Credo ci sia sempre, nella vita di tutti noi, un punto di svolta, o forse anche più di uno. Un momento in cui si aprono gli occhi, un istante che si ricorderà negli anni a venire come quello in cui abbiamo visto – temporaneamente, a tratti, magari erroneamente – la luce.
E di quel momento, negli anni a venire, ci ricordiamo una canzone, un libro, una sensazione, una frase che ci ha detto un amico. Un qualcosa che, anche se il cambiamento, la decisione, lo scarto improvviso erano già dentro di noi, ci ha fatto decidere, capire, scegliere. Cadere dalla parte giusta.

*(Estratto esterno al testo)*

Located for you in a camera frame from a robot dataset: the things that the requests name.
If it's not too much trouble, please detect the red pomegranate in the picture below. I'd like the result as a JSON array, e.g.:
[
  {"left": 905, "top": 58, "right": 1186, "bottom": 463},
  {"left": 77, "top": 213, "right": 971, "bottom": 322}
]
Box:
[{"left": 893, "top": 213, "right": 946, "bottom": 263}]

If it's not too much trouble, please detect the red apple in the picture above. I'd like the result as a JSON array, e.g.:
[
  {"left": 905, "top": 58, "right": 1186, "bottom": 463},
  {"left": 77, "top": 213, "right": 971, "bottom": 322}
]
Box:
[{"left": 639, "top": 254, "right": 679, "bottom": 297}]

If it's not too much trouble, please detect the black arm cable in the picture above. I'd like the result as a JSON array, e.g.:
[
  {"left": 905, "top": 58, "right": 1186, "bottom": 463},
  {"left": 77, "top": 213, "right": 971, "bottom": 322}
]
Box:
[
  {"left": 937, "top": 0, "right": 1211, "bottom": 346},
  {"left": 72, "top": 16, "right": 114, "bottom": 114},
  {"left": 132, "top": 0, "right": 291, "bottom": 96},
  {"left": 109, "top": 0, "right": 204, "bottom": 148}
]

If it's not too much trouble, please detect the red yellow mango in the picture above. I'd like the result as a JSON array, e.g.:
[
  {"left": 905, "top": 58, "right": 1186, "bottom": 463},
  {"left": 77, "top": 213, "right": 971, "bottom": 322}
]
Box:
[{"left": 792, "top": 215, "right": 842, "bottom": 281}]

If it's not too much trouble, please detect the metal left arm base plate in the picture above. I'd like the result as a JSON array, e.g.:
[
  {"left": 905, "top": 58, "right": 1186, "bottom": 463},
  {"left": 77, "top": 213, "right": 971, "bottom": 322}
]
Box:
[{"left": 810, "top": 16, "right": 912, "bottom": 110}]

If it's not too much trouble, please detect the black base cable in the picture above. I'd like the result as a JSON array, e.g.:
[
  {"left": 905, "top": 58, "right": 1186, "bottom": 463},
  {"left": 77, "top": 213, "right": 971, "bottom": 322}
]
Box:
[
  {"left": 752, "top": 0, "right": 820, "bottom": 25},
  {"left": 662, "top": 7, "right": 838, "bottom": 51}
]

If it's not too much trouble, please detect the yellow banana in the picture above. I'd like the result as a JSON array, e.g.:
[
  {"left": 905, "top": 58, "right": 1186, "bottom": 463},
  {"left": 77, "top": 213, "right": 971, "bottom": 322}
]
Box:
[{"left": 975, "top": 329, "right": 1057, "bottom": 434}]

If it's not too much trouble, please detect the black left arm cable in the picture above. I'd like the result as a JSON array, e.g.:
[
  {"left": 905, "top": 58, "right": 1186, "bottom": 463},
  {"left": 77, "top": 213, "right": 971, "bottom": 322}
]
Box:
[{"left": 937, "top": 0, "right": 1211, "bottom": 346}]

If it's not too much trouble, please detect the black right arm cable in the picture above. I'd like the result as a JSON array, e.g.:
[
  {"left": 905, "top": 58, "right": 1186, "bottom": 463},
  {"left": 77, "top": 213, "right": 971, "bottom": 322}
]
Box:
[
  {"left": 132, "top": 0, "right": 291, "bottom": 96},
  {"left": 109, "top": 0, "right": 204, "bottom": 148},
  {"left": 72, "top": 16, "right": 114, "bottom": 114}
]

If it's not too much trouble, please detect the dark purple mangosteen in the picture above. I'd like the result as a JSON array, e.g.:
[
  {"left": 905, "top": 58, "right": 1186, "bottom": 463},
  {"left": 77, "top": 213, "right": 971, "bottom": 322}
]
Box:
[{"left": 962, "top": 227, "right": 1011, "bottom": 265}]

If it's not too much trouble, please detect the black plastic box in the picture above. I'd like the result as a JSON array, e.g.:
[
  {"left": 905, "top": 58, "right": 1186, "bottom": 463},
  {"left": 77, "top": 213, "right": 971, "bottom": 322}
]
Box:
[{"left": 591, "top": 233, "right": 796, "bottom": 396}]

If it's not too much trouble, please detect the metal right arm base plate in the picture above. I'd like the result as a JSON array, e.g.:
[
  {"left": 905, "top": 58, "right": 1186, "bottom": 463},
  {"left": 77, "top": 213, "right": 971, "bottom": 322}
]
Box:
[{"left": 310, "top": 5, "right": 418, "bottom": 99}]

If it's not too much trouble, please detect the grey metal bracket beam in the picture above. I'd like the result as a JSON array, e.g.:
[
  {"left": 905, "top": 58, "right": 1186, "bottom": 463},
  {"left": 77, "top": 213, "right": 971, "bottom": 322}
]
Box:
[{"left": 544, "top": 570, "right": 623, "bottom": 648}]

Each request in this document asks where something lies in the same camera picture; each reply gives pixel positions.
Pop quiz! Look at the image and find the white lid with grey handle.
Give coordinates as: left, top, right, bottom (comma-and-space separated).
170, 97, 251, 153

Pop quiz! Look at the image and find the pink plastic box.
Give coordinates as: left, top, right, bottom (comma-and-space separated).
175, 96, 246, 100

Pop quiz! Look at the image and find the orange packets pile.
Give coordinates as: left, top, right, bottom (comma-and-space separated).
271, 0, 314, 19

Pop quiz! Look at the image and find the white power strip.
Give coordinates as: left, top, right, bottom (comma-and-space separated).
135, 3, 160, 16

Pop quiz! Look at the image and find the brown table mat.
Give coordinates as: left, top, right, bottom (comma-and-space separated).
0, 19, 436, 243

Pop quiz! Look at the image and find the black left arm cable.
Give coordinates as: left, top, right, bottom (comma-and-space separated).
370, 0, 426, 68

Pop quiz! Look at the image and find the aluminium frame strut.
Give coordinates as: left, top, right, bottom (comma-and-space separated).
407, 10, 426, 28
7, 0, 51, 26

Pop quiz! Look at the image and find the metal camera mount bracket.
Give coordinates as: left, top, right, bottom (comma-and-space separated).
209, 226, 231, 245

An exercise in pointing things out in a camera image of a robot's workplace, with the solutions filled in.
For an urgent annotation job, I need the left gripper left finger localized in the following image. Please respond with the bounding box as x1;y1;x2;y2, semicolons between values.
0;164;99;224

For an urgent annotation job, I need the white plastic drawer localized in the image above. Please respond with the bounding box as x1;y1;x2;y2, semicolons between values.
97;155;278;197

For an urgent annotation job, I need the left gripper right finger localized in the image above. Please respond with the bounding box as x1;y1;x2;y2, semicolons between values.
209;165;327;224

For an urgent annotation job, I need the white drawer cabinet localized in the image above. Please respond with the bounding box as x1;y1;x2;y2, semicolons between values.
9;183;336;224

Io vivevo a Genova, mi stavo per laureare. Scrivevo pressoché gratis sul Secolo XIX, (10.000 lire un pezzo, 5.000 una breve, una media di dieci anni di quella vita per poter lontanamente aspirare a un posto; parliamo del 1995, non è che i giornalisti precari li abbiano inventati oggi). I miei genitori volevano che io lavorassi nell’agenzia di assicurazioni di famiglia, come avevo fatto durante l’università. Io mi sentivo soffocare. Io volevo andarmene, io mandavo cv in tutto il mondo, io volevo partire.
All’epoca sognavo di sparire una notte, di prendere il treno dalla stazione Principe e arrivare a Calais e poi traghettare dall’altra parte, vedere le bianche scogliere di Dover e arrivare a Londra. Il treno, come avevo fatto anni prima durante l’Inter Rail. Non l’aereo che – sembra io sia nata due secoli fa, ma è così – in quegli anni era troppo distante, troppo costoso, troppo adulto.

Comunque, non sono mai partita, perché sono sempre stata troppo brava bambina per farlo. E un giorno sono andata a fare un colloquio con un amico di famiglia, che lavorava in un’agenzia marittima (e dove se no, a Genova?). E sono stata in un ufficio al primo piano di via Cairoli, una via bellissima, tra l’università, i palazzi nobili e i caruggi più disastrati, posti dove mi perdevo quasi tutte le mattine, tra una lezione e l’altra, o tra una lezione e nessuna. E lui mi parlava del posto che si sarebbe liberato, e delle lettere di carico da scrivere in inglese e francese, e io guardavo i mobili scuri, vecchi, la polvere che luccicava, il sole che entrava di sbieco e mi vedevo tutti i giorni, tutto il giorno lì dentro a battere a macchina (sì, a macchina) lettere che descrivevano il contenuto dei container da caricare sulle navi o cose del genere.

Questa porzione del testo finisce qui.